Could you repeat the data word for word while skipping the pictures?

+---+

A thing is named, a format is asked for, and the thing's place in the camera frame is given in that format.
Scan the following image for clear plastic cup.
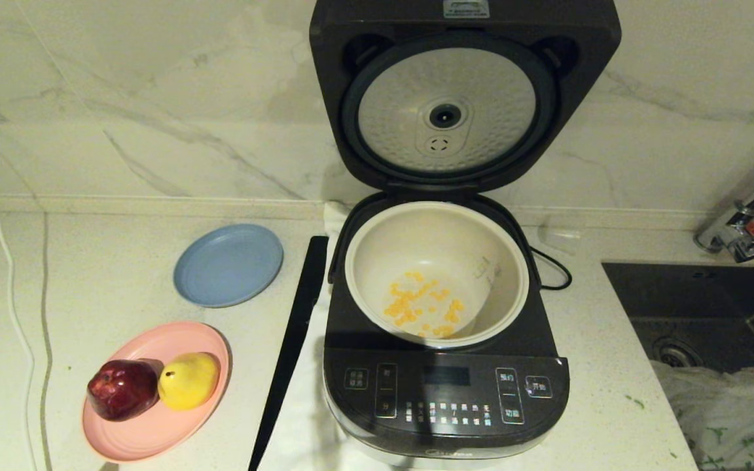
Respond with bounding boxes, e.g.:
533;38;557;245
537;222;582;256

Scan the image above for black rice cooker lid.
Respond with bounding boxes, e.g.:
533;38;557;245
309;0;622;192

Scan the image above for dark sink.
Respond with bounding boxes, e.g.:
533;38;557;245
600;262;754;393

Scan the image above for white cable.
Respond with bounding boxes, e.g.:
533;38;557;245
0;114;42;471

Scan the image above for yellow pear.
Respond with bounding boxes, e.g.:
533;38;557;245
157;353;221;411

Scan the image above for black power cord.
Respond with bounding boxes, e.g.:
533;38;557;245
529;245;573;291

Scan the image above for white inner pot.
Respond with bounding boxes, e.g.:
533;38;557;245
345;201;530;348

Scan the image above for long black flat strip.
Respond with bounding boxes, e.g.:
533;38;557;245
248;235;331;471

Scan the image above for pink plate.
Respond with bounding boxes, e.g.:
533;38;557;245
81;321;232;462

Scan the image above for white green patterned cloth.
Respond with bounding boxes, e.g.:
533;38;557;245
652;360;754;471

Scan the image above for chrome faucet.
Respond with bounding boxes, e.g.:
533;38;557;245
691;149;754;264

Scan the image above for blue plate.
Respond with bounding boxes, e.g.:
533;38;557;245
173;224;285;308

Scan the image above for red apple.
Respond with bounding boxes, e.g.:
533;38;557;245
86;359;159;423

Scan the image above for yellow corn kernels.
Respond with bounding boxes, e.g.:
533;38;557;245
384;270;467;339

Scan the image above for black rice cooker base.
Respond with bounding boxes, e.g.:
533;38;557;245
322;192;571;468

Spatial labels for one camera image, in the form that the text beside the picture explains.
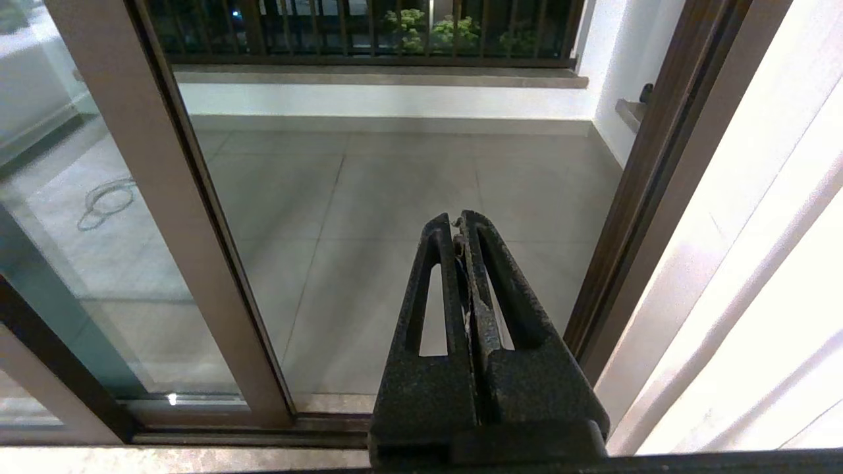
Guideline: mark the dark brown door jamb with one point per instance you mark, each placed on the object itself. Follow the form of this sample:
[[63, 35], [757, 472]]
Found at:
[[658, 178]]

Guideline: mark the brown-framed fixed glass panel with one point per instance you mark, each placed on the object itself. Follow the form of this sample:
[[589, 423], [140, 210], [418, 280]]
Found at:
[[46, 368]]

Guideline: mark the white curtain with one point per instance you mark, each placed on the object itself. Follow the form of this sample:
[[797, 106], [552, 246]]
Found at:
[[757, 263]]

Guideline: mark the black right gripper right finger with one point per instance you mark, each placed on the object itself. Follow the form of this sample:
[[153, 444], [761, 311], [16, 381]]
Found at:
[[546, 388]]

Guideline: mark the dark door floor track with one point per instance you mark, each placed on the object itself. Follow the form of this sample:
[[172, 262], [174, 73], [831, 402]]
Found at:
[[263, 431]]

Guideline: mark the wide dark metal balcony railing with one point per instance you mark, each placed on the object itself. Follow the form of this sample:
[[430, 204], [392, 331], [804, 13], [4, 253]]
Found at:
[[329, 33]]

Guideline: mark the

+---+

> **ANSWER TO THIS EXERCISE**
A thing is named, a format is asked for, and the thing's place in the camera frame is given in that format.
Scan the following image for clear plastic cup.
Respond with bounding boxes, e.g.:
533;38;557;245
537;222;582;256

Scan the image above for black rice cooker lid.
Respond with bounding boxes, e.g.:
533;38;557;245
309;0;622;192

Scan the image above for dark sink.
Respond with bounding boxes, e.g.:
533;38;557;245
600;262;754;393

Scan the image above for white cable.
Respond with bounding boxes, e.g.:
533;38;557;245
0;114;42;471

Scan the image above for yellow pear.
Respond with bounding boxes, e.g.:
533;38;557;245
157;353;221;411

Scan the image above for black power cord.
Respond with bounding boxes, e.g.:
533;38;557;245
529;245;573;291

Scan the image above for white inner pot.
Respond with bounding boxes, e.g.:
533;38;557;245
345;201;530;348

Scan the image above for long black flat strip.
Respond with bounding boxes, e.g.:
533;38;557;245
248;235;331;471

Scan the image above for pink plate.
Respond with bounding boxes, e.g.:
533;38;557;245
81;321;232;462

Scan the image above for white green patterned cloth.
Respond with bounding boxes, e.g.:
533;38;557;245
652;360;754;471

Scan the image above for chrome faucet.
Respond with bounding boxes, e.g.:
533;38;557;245
691;149;754;264

Scan the image above for blue plate.
Respond with bounding boxes, e.g.:
533;38;557;245
173;224;285;308

Scan the image above for red apple.
Respond with bounding boxes, e.g.:
533;38;557;245
86;359;159;423

Scan the image above for yellow corn kernels.
Respond with bounding boxes, e.g.:
533;38;557;245
384;270;467;339

Scan the image above for black rice cooker base.
Respond with bounding boxes, e.g.:
533;38;557;245
322;192;571;468

Spatial labels for one camera image, in the form that the text beside the picture explains.
Guideline: mark the dark brown door jamb with one point per instance you mark, each placed on the object itself. Follow the form of this sample:
[[63, 35], [757, 472]]
Found at:
[[658, 178]]

Guideline: mark the brown-framed fixed glass panel with one point per instance you mark, each placed on the object itself. Follow the form of this sample:
[[589, 423], [140, 210], [418, 280]]
Found at:
[[46, 368]]

Guideline: mark the white curtain with one point per instance you mark, each placed on the object itself. Follow the form of this sample:
[[797, 106], [552, 246]]
Found at:
[[757, 263]]

Guideline: mark the black right gripper right finger with one point per instance you mark, each placed on the object itself. Follow the form of this sample:
[[153, 444], [761, 311], [16, 381]]
Found at:
[[546, 388]]

Guideline: mark the dark door floor track with one point per instance you mark, each placed on the object itself. Follow the form of this sample:
[[172, 262], [174, 73], [831, 402]]
Found at:
[[263, 431]]

Guideline: mark the wide dark metal balcony railing with one point per instance you mark, each placed on the object itself. Follow the form of this sample:
[[430, 204], [392, 331], [804, 13], [4, 253]]
Found at:
[[329, 33]]

Guideline: mark the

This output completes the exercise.